Exploring Jet Structure and Dynamics in Short Gamma Ray Bursts: A Case Study on GRB 090510

TL;DR

This work uses high-resolution GRMHD simulations to model the central-engine jet of GRB 090510, aiming to reproduce its energetics, jet opening angle, and variability. By comparing 2D and a limited 3D configuration, and by incorporating dynamical ejecta, the authors identify models MD-0.07-2D, DE1-0.07-2D, and DE2-0.07-2D that reproduce $E_{\rm GRB}$ and $\theta_j$ consistent with observations when assuming a radiative efficiency of $\eta\sim$10%. The simulations predict jet properties including $\theta_j$ in the range $\sim9$–$11^{\circ}$, $E_{\rm jet}\sim(1.1$–$1.6)\times10^{52}$ erg, and Lorentz-factor distributions with $\Gamma_{\infty}$ up to several hundred, plus variability timescales $\sim$4–5 ms that match wavelet-based MTS analyses.

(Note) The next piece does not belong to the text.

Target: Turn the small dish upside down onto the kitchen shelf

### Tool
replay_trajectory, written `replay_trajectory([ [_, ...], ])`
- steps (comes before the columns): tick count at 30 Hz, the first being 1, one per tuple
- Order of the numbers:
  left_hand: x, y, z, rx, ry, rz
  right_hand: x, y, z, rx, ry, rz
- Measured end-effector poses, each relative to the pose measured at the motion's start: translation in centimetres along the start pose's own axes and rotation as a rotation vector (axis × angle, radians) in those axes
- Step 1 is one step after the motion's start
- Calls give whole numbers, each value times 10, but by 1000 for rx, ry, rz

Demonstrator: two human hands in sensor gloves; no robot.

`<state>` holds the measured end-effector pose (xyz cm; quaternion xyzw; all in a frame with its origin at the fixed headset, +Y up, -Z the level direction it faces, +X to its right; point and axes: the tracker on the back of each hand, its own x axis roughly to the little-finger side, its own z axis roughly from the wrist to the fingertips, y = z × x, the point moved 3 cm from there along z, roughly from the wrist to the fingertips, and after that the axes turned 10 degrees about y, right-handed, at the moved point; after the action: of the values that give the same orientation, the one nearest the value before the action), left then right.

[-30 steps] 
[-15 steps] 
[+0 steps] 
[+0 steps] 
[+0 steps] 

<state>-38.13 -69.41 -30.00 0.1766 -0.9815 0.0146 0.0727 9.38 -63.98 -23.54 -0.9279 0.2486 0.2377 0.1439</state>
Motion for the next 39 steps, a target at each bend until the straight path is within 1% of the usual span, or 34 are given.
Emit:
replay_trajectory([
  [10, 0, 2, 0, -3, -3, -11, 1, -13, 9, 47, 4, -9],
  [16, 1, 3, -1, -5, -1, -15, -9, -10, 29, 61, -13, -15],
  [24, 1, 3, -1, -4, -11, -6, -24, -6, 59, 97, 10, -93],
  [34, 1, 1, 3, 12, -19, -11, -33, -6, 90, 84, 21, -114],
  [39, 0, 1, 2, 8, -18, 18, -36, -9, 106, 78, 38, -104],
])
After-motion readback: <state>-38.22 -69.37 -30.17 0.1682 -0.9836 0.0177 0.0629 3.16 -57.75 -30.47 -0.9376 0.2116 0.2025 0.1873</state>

The results support disk winds as the dominant jet-collimating mechanism, with dynamical ejecta playing a secondary role within the modeled domain, and they demonstrate the potential to extend such modeling to a broader set of short GRBs. The study provides a framework for linking GRMHD jet dynamics to observed high-energy GRB properties and highlights the importance of 3D effects and extended ejecta domains for future work.

Abstract

Gamma-ray bursts observed in high-energies allow the investigation of the emission processes of these still puzzling events. In this study, we perform general relativistic magnetohydrodynamic (GRMHD) simulations to investigate GRB 090510, a peculiar short GRB detected by Fermi-LAT. Our primary goal is to model the energetics, jet structure, variability, and opening angle of the burst to understand its underlying physical conditions. We tested the 2D and 3D models and estimated the time scale of variability. The predicted energetics and the jet opening angle reconcile with the observed ones with 1$σ$ when considering that the jet opening angles also evolve with redshift. Furthermore, we extend our analysis by incorporating dynamical ejecta into selected models to study its impact on jet collimation at smaller distances. In addition, we investigated a suite of models exhibiting a broad range of observable GRB properties, thereby extending our understanding beyond this specific event.

Figures (8)

• Figure 1: Time evolution of mass accretion rate ($\Dot{M}$) in the upper panel and luminosity ($L_{BZ}$, lower panel) for the best models.
• Figure 2: Density distribution and jet structure at $t = 0.3$ seconds for three different models. Top row: Density plots of the accretion disk illustrating variations in the disk's evolution across the three models. Bottom row: $\mu$ and $\sigma$ parameters for each model, reflecting the jet energy distribution and magnetic field strength variations, respectively.
• Figure 3: Snapshots of disk density profile with magnetic field streamlines of model MD-0.07-2D at 0s (left panel), 0.25s (middle panel) and 0.60s (right panel) respectively.
• Figure 4: Time evolution of the jet opening angle ($\theta_{j}$) at 1000$R_{\rm g}$ for selected models. The opening angle and their standard deviation are computed at 0.05s intervals to track its temporal variation. For clarity, only a subset of the models is shown. The grey shaded region represents the range between the highest and lowest opening angle models, each extended by its respective standard deviation.
• Figure 5: Jet structure of 3D model in our sample, HD-0.10-3D. The parameter represented is jet magnetisation $\sigma$, and the bounding box is 500 $R_g$.